The book is written in an easy approachable style with plenty of examples to demonstrate the points the author is making. He shows that even what we see with our own eyes isn't necessarily what is there. We all have a blind spot in the middle of each eye of which we are completely unconscious because our brains process the picture before we're aware of what we're seeing and fill in the gaps so that we see a whole picture.

We don't remember all the details of events and scenes - just the outlines - and our brains fill in the gaps with what seems most logical from our store of similar situations. Memories can be created in such a way that we truly believe that things actually happened the way we think they did. This happens all the time in small ways but it can be of much more importance in false memory syndrome where people are persuaded they remember things which actually didn't happen.

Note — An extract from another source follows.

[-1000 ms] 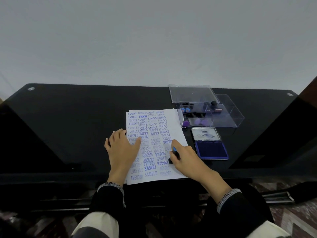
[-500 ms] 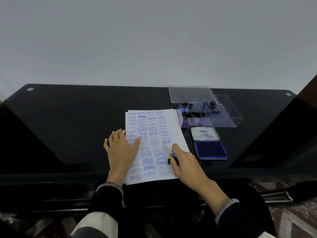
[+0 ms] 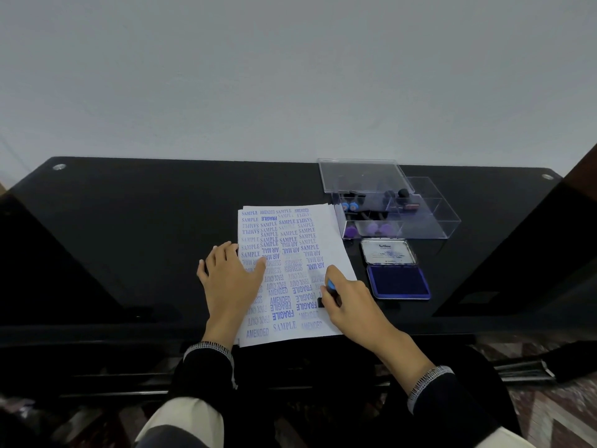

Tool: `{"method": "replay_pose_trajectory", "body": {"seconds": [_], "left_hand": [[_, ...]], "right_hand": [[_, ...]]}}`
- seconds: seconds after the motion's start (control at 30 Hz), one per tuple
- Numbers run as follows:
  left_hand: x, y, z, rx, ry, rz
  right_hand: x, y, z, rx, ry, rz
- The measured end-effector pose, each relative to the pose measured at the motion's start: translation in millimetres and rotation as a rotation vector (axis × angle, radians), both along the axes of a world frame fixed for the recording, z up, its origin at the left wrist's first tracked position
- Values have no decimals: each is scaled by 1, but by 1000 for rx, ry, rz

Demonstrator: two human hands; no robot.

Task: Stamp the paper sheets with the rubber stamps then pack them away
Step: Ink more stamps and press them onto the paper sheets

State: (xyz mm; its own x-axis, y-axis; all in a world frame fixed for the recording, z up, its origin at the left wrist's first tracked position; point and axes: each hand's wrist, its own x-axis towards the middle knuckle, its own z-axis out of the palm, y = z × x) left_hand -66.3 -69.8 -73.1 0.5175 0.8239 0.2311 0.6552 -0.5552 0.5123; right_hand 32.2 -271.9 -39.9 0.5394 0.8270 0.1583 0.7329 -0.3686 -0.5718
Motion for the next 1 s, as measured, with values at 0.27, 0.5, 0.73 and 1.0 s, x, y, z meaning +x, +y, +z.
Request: {"method": "replay_pose_trajectory", "body": {"seconds": [0.27,0.5,0.73,1.0], "left_hand": [[0,0,0,2,-2,-3],[0,0,-1,1,-10,0],[2,1,-1,5,-10,8],[3,1,-1,12,-9,12]], "right_hand": [[-4,1,3,-60,-133,-7],[-4,0,2,-28,-97,-10],[3,0,4,66,125,-62],[18,-12,4,467,504,-472]]}}
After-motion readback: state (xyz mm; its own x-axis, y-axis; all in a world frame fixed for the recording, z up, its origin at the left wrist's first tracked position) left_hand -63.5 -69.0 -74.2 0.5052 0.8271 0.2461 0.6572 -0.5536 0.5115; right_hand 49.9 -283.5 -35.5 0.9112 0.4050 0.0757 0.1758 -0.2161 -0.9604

In the second half of the book the author shows how much of our interactions with other people are governed by the unconscious. In a group people come to a consensus of opinion which they would not necessarily agree with if they were on their own to the extent of giving deliberately wrong answers to questions in order to agree with the majority view. Two and two may equal five in this situation! Even scientists can be guilty of using data to support their own theories and ignoring what doesn't fit with their preferred ideas.

If you are interested in understanding your own life and the way you often make decisions or take actions which you can't explain then try this book. You might be surprised by how little of your life is under your conscious control. There are plenty of notes to each chapter which will give the interested reader other books to try and there is an index.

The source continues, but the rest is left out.